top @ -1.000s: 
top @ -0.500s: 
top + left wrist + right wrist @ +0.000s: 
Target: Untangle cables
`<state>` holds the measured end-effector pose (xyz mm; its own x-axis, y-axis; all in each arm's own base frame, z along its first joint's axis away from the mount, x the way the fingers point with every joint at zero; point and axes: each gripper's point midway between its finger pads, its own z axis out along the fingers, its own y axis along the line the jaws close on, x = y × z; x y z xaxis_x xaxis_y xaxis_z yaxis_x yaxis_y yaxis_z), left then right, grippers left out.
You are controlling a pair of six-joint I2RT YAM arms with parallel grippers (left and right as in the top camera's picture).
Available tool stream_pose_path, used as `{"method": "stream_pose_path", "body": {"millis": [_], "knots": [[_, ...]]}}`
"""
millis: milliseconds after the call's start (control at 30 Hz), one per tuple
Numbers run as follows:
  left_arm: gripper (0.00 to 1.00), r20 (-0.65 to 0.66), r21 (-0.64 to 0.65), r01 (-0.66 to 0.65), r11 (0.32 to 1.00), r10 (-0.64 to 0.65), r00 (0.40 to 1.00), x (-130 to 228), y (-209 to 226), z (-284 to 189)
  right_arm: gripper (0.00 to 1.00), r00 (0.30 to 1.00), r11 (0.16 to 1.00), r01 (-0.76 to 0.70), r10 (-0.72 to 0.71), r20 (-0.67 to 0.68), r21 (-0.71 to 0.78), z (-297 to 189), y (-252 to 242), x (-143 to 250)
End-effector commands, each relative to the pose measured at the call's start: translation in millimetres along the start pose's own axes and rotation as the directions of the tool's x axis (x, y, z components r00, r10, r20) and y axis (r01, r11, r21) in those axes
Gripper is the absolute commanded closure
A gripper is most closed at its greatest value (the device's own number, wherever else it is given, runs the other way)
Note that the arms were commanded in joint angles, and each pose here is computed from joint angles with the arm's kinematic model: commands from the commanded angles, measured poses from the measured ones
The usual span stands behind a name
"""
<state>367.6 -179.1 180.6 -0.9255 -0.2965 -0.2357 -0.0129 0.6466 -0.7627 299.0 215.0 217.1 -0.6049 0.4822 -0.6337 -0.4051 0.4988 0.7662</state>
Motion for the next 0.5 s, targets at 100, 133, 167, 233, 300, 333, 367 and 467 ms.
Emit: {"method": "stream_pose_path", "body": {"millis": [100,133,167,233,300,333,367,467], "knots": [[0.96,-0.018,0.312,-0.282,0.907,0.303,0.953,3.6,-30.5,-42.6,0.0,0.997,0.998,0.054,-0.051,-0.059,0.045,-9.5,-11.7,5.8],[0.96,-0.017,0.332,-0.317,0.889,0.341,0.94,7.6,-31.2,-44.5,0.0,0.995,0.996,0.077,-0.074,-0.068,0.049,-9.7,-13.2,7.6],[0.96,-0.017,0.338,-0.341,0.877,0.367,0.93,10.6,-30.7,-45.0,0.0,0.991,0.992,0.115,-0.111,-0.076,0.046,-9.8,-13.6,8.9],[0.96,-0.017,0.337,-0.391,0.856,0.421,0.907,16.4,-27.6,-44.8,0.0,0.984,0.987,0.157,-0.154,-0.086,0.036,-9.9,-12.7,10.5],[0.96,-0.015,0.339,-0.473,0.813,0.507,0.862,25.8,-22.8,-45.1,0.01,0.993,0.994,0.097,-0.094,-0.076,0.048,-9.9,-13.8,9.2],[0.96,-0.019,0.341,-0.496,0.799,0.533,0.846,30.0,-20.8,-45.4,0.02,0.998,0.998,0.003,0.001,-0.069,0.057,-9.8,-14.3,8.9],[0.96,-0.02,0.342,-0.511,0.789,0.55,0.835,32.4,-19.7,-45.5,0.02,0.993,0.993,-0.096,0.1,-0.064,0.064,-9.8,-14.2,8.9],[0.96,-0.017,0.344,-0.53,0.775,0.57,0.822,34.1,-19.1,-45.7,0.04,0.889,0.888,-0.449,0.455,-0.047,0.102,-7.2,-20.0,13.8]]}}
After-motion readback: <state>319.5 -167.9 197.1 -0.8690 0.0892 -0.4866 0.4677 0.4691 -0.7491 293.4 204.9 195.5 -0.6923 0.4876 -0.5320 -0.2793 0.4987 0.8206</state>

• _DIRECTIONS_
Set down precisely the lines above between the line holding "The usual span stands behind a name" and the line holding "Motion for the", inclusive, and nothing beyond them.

• _EXPECTED ANSWER_
The usual span stands behind a name
"""
<state>367.6 -179.1 180.6 -0.9255 -0.2965 -0.2357 -0.0129 0.6466 -0.7627 299.0 215.0 217.1 -0.6049 0.4822 -0.6337 -0.4051 0.4988 0.7662</state>
Motion for the next 0.5 s, targets at 100, 133, 167, 233, 300, 333, 367 and 467 ms.

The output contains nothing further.